It is as if one faction believed only in the actuality of the day, and the other admitted only the existence of night. Their polemics suggest the law of gravitation run mad. What if there were only a law of attraction and none of repulsion? Certainly we would all be merged into one. But this union would be chaos and extinction. Our repulsions and suspicions save us. They make an individual where the Optimist with his one law of attraction would have an inert mass. The Lord’s Prayer should be changed to “Deliver us from evil—and good.”

Too great a bias toward a recognition of either is dangerous. The one inculcates content—the other discontent. But of the two, discontent is by far the safer. If content had been universal, our present degree of enlightenment and justice would have been impossible.

Content means egotism, inaction and stagnation. Discontent means reformation, revolution and progress. All our great men were discontented. All our imbecile kings were contented—and tried to make their serfs so. Whose mind was the most beneficial to the world—the fermenting, aggressive brain of Luther, or the tranquil cerebellum of the gorged Vitellius? Civilization has arisen from discontent. Discontent means upheaval, and upheaval is to a nation what plowing is to the corn. Sir Robert Peel defined agitation to be “the marshaling of the conscience of a nation to mold its laws.”

What we want at present is not peace, but agitation. There are too many wrongs to be righted—too many national dragons to be slain to respond yet awhile to Wagner’s call to disarmament! What we need are spears, not olive branches; the flag of battle, not the flag of truce.

Wagner wishes to give us happiness. But man’s effort for selfish, personal happiness has caused all the miseries of the world.
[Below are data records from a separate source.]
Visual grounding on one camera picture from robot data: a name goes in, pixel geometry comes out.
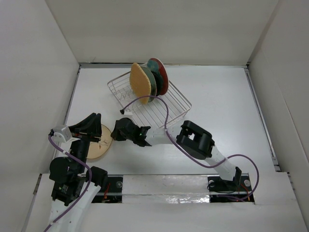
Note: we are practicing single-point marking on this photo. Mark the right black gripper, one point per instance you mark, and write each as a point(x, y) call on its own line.
point(117, 135)

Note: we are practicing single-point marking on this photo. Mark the red and teal floral plate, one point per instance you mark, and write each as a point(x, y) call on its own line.
point(155, 65)

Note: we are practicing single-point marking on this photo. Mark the wire dish rack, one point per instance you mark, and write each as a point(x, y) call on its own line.
point(170, 108)

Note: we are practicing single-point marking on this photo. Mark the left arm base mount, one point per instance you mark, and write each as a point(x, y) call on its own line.
point(112, 193)

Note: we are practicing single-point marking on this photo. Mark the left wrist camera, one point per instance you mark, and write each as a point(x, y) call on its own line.
point(61, 133)

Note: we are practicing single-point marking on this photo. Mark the round wooden plate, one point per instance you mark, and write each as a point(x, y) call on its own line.
point(97, 150)

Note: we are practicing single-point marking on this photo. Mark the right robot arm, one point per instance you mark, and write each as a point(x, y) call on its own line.
point(195, 141)

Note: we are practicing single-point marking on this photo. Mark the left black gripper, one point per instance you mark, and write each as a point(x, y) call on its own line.
point(87, 124)

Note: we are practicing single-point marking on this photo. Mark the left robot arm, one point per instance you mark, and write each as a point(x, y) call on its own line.
point(75, 183)

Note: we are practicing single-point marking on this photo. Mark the light green flower bowl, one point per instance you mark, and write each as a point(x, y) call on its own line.
point(152, 80)

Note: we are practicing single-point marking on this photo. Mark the woven bamboo square tray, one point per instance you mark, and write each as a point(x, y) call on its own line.
point(140, 83)

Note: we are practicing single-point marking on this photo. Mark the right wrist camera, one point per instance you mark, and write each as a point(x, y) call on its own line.
point(126, 112)

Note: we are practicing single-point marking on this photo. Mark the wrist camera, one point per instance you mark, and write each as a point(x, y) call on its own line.
point(61, 133)
point(126, 112)

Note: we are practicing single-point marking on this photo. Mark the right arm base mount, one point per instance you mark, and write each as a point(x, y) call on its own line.
point(222, 191)

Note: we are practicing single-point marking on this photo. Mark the small black plate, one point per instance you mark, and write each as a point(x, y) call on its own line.
point(159, 83)

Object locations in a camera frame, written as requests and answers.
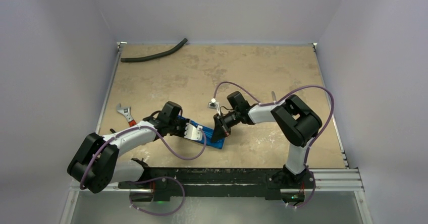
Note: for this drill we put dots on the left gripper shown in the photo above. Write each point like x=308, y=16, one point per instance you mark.
x=182, y=134

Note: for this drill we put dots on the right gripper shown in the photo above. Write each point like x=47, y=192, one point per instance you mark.
x=221, y=123

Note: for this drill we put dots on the silver fork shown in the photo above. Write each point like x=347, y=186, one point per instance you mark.
x=273, y=96

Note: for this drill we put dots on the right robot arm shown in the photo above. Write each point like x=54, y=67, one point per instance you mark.
x=298, y=122

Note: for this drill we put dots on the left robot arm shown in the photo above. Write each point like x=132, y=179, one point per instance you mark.
x=94, y=165

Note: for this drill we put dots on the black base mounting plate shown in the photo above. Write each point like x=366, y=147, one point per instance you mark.
x=175, y=189

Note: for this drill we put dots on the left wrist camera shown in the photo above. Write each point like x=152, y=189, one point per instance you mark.
x=194, y=133

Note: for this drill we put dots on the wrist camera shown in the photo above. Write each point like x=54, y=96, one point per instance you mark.
x=194, y=133
x=213, y=104

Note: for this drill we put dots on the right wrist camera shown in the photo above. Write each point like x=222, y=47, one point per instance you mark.
x=213, y=104

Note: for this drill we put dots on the red handled wrench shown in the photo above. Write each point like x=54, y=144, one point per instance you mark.
x=126, y=112

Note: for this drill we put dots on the aluminium frame rail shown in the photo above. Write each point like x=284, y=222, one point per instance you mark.
x=270, y=179
It is by persistently closing their eyes to the sorrows of man that our commercial pirates can so tranquilly exist. I believe that when man sees that he cannot make life enjoyable he will then turn his attention to making it endurable. At present our safest philosophy is the belief in progress by antagonism, and our duty is to unsheathe the sword of rebellion from the scabbard of ignorance, and do battle against all despots and oppressors!